News about Rambus and the PS3

Discussion in 'Console Technology' started by McFly, Jul 10, 2003.

  1. Panajev2001a

    Veteran

    Joined:
    Mar 31, 2002
    Messages:
    3,187
    Likes Received:
    8
    Then reduce the number of FP ops :p

    But this will help the REYES-like renderer...


    It should operate per fragment too, nothing prohibites the APUs on the Visualizer to process Pixel Programs while the APUs on the Broadband Engine do T&L and run Vertex programs... I just do not see the Pixel Engines in the Visualizer to be OVERLY complex and the architecture being generally designed to push tons of small polygons instead of bigger polygons with high degree of multi-texturing required.


    The Shaders can use how many textures they prefer, I remember the REYES pipeline and what happens in the Shading stage ( texture input is one of those things )... wether they are procedurally generated ones or not...
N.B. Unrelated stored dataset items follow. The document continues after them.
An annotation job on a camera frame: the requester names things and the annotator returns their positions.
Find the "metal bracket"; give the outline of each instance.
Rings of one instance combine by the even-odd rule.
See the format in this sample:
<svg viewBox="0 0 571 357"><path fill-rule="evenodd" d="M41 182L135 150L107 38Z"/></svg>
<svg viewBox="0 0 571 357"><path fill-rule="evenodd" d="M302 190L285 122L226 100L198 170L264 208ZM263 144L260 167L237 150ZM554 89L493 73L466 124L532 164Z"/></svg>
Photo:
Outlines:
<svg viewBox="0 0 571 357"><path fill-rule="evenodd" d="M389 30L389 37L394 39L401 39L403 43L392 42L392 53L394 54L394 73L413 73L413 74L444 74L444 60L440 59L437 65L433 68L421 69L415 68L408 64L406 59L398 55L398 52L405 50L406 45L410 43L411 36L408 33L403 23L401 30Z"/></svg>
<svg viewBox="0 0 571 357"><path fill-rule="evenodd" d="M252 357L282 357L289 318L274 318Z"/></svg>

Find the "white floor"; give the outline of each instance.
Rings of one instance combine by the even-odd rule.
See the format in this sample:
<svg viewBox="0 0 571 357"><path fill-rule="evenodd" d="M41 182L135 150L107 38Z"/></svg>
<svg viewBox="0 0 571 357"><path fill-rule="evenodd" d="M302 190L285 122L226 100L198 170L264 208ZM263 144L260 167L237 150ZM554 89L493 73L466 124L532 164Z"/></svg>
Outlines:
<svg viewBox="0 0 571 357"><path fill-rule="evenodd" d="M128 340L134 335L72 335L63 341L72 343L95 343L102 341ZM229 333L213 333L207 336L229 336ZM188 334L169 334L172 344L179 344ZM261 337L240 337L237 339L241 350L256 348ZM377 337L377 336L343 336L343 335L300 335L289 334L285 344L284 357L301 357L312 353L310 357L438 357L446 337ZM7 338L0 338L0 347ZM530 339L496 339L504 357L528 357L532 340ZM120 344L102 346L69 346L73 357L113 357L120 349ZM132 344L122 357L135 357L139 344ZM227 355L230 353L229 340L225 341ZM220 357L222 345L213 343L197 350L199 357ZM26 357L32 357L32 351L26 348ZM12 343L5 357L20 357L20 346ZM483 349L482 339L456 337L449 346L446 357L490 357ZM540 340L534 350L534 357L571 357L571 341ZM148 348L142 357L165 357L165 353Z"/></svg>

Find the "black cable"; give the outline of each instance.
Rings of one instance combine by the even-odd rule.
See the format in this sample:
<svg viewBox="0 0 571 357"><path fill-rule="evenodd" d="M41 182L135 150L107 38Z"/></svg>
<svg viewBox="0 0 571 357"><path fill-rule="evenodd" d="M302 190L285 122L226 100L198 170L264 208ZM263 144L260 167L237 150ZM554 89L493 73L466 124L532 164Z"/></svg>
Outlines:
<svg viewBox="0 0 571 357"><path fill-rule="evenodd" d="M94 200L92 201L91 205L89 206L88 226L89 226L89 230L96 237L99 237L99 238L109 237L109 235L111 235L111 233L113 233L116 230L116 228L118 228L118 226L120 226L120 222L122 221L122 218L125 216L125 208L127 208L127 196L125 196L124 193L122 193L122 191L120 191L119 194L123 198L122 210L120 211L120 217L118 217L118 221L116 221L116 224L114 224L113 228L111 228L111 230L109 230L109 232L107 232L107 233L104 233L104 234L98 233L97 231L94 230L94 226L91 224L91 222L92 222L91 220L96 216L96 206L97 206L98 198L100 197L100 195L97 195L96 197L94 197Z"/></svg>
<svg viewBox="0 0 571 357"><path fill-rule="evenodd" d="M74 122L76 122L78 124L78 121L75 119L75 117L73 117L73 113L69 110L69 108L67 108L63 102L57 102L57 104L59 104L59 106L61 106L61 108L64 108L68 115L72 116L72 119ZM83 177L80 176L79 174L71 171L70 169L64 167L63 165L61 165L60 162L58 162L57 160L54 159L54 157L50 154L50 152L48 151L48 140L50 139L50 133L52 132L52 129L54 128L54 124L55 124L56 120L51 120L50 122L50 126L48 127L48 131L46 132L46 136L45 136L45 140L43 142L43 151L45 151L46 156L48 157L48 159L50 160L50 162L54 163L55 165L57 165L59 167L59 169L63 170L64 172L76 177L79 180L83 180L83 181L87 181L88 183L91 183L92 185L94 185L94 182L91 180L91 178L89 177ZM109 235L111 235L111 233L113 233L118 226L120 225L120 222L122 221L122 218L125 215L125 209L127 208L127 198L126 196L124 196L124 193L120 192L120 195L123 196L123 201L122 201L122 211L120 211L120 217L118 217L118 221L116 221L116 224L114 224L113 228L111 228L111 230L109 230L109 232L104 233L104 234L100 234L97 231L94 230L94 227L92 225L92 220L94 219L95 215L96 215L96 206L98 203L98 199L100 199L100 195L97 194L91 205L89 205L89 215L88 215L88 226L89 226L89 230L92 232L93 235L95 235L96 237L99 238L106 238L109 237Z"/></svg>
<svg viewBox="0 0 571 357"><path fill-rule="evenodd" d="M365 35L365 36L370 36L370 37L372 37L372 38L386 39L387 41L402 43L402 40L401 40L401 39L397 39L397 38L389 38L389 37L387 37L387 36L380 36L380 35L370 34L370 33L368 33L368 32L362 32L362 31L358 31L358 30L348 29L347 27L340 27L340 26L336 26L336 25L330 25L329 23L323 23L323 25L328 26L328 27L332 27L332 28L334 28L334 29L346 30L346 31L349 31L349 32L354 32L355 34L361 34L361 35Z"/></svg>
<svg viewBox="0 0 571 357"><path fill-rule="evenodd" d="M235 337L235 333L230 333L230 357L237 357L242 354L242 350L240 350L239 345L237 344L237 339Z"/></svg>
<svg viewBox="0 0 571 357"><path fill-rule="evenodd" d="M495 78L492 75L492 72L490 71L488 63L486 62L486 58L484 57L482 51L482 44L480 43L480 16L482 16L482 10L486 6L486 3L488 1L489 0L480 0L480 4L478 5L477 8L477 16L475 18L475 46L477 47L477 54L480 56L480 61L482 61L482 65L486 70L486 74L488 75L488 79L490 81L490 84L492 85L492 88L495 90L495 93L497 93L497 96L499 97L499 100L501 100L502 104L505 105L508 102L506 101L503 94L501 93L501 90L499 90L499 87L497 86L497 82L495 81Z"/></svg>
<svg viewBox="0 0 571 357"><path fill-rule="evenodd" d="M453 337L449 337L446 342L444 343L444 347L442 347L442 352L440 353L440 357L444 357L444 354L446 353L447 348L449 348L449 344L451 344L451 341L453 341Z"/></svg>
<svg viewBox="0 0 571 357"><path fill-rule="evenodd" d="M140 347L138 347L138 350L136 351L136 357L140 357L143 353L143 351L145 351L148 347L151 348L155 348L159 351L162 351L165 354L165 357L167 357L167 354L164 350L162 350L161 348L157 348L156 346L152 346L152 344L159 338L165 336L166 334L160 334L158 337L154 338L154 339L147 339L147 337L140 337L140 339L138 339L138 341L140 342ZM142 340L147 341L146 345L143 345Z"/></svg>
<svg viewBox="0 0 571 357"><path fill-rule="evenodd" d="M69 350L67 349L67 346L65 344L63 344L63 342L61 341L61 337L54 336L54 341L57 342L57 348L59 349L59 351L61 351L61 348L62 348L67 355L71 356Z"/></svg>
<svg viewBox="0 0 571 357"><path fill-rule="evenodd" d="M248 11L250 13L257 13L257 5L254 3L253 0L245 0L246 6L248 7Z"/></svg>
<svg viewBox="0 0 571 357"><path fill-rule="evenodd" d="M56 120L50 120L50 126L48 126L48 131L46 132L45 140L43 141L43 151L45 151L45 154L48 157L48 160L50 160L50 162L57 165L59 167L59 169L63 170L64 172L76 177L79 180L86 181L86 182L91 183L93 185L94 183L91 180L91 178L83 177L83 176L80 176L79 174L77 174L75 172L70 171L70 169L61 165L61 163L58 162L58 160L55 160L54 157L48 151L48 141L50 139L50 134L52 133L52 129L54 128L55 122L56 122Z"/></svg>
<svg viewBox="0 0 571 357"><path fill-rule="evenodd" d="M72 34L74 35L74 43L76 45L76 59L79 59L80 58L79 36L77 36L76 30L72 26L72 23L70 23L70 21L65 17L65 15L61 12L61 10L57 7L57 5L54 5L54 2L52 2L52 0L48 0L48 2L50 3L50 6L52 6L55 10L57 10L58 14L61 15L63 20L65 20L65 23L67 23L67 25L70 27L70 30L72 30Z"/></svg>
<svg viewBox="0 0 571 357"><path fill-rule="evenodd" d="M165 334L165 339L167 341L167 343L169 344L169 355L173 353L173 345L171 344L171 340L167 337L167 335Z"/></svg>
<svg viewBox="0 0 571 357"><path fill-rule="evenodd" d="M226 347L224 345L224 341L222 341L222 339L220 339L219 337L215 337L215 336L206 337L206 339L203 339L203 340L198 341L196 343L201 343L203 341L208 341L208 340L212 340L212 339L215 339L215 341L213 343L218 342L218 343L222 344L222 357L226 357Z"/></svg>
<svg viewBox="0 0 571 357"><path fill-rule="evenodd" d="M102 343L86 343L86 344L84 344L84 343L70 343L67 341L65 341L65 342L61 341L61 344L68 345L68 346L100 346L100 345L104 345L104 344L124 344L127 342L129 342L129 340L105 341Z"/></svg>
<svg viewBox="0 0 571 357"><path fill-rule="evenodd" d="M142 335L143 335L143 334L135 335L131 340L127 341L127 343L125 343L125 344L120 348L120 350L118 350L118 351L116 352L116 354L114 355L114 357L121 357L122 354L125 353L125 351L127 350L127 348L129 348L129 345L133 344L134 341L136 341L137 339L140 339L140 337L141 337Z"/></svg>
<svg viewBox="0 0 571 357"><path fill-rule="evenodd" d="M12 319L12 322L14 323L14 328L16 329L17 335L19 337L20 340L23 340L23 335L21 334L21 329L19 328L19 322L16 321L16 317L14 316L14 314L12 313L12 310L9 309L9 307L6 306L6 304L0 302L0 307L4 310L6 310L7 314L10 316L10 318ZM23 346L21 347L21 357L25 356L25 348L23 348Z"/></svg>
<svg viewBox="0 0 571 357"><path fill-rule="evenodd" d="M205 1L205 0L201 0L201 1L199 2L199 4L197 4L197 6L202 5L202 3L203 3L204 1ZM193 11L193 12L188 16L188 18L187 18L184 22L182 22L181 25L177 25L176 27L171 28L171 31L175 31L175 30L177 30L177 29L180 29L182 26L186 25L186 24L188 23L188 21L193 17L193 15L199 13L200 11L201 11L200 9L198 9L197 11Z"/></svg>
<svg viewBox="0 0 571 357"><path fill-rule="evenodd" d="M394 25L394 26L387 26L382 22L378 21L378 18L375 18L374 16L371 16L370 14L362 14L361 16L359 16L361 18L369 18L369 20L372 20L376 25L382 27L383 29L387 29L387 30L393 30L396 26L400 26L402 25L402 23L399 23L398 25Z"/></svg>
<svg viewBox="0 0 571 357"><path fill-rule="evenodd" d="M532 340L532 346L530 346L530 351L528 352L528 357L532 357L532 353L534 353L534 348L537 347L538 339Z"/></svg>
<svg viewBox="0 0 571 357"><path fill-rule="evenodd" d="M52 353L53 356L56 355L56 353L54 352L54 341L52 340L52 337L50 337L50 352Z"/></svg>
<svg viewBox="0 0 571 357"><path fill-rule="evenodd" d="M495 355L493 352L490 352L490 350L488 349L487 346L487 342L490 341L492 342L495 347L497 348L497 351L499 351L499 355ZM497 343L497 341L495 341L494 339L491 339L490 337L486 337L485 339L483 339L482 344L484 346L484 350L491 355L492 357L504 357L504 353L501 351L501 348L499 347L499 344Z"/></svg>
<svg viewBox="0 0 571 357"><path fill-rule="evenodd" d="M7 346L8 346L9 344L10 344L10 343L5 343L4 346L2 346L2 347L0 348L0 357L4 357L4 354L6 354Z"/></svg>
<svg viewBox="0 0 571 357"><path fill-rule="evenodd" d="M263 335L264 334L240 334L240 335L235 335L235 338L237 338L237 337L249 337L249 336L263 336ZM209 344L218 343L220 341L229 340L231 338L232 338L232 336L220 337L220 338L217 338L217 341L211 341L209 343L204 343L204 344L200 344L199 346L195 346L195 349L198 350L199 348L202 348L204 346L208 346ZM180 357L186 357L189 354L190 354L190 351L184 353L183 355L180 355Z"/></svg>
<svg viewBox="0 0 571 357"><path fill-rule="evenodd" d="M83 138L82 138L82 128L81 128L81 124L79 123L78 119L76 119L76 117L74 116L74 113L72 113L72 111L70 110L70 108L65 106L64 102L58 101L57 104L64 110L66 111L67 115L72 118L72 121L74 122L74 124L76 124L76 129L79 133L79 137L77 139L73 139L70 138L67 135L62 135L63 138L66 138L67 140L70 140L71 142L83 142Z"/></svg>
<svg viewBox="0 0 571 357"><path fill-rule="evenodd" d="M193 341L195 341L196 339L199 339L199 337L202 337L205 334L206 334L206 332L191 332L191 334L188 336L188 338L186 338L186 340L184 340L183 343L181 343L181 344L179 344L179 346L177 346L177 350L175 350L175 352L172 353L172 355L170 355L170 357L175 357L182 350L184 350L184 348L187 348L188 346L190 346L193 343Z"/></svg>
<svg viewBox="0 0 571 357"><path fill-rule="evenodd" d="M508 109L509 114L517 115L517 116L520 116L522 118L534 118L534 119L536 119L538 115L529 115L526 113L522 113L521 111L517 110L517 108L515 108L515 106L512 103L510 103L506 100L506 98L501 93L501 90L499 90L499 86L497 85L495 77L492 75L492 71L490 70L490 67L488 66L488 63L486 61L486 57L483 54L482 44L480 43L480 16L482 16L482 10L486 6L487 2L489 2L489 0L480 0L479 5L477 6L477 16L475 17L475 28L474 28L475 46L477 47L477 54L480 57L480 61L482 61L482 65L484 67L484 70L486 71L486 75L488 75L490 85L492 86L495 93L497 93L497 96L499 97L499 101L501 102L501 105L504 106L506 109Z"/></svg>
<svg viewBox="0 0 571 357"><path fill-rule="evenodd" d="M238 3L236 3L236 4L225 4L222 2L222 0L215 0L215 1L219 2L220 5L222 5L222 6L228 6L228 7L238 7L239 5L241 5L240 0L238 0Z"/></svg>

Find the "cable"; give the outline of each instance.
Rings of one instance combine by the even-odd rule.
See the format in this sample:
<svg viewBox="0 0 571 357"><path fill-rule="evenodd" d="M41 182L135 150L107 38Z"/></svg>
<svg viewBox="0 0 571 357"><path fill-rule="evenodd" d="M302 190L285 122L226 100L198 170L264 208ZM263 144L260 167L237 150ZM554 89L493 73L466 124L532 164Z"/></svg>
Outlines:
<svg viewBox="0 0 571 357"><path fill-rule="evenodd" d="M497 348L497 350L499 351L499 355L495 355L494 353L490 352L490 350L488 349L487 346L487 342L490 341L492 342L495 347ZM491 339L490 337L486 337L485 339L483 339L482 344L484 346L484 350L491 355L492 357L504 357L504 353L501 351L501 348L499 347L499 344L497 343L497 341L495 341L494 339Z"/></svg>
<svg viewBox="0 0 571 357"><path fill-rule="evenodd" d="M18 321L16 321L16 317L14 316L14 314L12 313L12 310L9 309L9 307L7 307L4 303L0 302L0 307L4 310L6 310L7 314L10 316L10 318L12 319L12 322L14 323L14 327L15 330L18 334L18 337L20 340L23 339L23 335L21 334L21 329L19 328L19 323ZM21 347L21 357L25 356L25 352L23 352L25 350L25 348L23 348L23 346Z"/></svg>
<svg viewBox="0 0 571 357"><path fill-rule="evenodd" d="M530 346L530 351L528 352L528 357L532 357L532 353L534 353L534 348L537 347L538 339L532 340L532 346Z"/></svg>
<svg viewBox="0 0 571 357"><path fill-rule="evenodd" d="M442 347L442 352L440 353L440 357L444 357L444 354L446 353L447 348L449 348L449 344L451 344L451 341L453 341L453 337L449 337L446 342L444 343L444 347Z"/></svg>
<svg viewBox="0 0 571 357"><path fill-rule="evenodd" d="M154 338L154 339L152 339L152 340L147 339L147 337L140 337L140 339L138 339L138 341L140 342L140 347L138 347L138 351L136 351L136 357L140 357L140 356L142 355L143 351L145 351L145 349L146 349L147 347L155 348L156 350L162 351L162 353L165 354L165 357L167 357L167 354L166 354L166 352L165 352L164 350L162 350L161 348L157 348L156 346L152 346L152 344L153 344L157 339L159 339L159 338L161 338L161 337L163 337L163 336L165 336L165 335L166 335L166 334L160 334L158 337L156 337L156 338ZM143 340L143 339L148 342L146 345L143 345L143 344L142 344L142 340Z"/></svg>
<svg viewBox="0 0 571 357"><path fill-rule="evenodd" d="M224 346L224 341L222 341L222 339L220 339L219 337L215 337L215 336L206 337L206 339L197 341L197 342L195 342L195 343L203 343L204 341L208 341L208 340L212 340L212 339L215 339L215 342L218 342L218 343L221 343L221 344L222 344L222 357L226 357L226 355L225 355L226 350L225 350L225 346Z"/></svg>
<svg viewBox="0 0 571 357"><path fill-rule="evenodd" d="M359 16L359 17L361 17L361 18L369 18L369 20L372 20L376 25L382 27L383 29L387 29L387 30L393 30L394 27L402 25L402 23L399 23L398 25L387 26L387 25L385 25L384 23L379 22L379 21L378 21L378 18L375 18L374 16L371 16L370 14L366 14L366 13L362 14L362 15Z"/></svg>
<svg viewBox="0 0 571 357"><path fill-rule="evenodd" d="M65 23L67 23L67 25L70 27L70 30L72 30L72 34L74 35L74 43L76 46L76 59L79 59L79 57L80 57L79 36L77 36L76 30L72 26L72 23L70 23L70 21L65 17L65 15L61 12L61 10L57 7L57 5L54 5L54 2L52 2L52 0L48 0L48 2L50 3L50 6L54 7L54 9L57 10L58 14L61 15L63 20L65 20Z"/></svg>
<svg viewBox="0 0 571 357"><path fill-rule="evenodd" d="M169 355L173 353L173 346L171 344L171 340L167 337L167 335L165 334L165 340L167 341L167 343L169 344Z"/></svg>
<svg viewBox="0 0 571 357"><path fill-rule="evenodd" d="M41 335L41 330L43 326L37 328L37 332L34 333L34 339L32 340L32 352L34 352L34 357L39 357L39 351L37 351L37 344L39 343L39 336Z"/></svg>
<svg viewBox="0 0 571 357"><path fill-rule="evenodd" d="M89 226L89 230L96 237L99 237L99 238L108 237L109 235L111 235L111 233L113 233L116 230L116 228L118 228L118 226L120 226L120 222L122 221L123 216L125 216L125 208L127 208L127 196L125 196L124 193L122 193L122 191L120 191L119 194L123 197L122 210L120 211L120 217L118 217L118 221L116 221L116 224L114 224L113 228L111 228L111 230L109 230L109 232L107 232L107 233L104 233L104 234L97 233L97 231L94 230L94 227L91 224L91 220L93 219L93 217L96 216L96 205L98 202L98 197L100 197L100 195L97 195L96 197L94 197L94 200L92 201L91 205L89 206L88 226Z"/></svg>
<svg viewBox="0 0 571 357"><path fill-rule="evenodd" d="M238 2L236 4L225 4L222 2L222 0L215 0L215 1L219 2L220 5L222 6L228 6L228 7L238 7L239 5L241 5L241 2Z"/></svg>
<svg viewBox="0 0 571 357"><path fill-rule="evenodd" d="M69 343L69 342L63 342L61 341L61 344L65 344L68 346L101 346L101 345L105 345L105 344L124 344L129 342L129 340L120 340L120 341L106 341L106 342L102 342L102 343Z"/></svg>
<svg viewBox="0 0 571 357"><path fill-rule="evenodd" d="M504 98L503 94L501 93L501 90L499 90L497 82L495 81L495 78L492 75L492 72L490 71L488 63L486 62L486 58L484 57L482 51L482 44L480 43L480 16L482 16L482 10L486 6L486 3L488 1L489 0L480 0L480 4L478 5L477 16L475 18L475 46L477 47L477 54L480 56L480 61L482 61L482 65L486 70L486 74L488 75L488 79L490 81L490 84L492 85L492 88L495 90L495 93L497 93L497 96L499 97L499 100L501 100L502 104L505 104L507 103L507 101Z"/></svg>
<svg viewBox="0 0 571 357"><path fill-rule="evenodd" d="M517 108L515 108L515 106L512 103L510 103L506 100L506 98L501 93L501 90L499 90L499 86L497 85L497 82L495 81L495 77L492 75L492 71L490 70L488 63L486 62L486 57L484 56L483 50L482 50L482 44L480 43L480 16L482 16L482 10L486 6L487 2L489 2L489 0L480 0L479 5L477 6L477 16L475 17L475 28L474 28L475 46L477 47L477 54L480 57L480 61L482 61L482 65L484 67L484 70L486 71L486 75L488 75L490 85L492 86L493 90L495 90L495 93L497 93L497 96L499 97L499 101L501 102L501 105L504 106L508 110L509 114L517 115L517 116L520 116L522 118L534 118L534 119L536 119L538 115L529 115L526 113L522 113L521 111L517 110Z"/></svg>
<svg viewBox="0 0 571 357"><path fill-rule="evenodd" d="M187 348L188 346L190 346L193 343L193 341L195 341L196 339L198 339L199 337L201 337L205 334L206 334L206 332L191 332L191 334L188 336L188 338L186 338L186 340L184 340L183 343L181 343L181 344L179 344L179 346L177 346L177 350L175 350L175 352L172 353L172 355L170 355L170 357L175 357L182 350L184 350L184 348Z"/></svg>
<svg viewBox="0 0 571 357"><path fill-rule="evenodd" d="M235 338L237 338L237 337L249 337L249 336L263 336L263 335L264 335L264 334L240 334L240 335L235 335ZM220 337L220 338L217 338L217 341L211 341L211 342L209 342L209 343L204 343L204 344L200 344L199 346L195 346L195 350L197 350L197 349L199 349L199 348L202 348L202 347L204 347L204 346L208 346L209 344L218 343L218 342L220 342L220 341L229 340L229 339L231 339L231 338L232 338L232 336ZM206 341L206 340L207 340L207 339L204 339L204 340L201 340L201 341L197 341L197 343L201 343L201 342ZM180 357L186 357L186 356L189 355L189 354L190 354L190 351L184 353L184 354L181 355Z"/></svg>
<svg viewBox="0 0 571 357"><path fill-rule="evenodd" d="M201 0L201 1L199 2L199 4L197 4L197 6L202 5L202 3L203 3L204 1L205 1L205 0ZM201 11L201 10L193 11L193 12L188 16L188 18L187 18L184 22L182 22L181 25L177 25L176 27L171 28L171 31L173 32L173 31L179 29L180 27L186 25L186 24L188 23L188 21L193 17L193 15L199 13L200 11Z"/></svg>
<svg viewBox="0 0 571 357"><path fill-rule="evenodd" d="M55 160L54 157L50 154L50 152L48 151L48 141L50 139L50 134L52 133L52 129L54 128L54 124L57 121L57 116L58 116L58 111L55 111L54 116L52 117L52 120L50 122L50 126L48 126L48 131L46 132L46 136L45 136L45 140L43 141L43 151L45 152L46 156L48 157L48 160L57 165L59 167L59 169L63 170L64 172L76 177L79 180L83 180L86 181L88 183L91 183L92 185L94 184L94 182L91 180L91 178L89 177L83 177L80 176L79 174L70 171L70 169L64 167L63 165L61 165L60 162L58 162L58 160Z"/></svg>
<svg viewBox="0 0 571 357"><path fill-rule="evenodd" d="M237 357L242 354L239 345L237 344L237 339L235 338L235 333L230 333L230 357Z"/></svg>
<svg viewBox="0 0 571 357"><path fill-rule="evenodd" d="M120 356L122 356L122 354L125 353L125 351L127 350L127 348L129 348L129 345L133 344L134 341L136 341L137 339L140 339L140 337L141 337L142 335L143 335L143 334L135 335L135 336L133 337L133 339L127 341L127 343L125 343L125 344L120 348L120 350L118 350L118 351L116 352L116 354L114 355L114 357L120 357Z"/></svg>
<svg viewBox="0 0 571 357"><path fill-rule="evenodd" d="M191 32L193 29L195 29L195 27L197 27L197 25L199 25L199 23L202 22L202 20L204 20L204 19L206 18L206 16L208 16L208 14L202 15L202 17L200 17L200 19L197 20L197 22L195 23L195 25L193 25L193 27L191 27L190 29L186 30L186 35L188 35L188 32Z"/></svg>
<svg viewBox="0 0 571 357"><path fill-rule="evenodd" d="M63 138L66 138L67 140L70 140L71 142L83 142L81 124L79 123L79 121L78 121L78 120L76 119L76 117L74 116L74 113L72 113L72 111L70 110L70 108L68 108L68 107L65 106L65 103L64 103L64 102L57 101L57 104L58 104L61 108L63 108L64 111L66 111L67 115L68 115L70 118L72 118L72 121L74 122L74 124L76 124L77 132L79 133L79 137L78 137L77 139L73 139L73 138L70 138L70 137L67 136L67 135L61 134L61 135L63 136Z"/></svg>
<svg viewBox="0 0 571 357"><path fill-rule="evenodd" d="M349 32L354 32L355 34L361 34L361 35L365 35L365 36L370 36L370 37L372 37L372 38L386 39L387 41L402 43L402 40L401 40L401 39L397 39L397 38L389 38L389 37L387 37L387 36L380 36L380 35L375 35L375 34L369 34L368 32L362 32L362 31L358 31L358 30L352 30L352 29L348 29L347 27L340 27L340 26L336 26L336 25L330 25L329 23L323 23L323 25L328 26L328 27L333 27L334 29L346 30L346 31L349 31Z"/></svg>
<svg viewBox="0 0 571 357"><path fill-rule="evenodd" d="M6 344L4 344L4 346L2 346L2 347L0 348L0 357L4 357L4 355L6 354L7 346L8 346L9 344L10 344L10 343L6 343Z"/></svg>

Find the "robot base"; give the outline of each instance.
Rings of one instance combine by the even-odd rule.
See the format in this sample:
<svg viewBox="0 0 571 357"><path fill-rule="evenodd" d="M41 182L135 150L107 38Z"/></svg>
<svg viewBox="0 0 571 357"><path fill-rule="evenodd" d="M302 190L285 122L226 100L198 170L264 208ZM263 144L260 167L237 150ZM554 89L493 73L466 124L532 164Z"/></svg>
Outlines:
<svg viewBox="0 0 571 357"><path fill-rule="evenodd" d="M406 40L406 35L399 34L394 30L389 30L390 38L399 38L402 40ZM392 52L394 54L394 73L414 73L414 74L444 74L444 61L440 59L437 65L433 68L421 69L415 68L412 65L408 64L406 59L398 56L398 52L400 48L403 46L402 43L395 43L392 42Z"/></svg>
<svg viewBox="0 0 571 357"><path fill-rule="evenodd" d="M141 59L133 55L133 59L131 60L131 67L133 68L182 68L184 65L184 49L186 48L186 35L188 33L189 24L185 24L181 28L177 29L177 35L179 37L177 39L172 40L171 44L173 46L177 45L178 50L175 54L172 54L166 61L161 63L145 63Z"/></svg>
    What I was referring was the configuration of the Rasterizer unit: like DeanoC was commenting in a post about REYES-like renderers a while ago, the Rasterizer doesn't need to be overly complex and doesn't need to do tons of texture layers each cycle...

    Textures are sampled in the Shading phase and when the sea of micro-polygons is sent to the rasterizer what we will worry about will be if the Rasterizer can draw them on screen as fast as they come...

    The micro-polygon after the Shaders does not arrive with tons of textures to be applied in layers... during the shading phase the textures were sampled and the color of the micro-polygons was processed... if we want to accelarate and use the Shaders to process the micro-polygon until a single texture remains to be applied we can... after all, the GPU will be probably supporting texturing as I do not think they can ask developers to move in mass to a REYES like processing from night to day...

    You will still have people using regularl OpenGL pipeline processing ( I think we should see OpenGL 2.0 ).


    Except with the fact that we should have 4 PEs in the BE and that we have much more local bandwidth thanks to the e-DRAM and the PEs should also be clocked higher than 400 MHz...

    Also the BE would have a bit more local memory, the Imagine Stream Processor has 128 KB of SRF ( Stream Register File ) divided between the 8 SIMD clusters while a single PE has 128 KB and thirty-two 128 bits GPRs per each APU...

    The BE should have the clock and resource advantage over the Imagine Processor...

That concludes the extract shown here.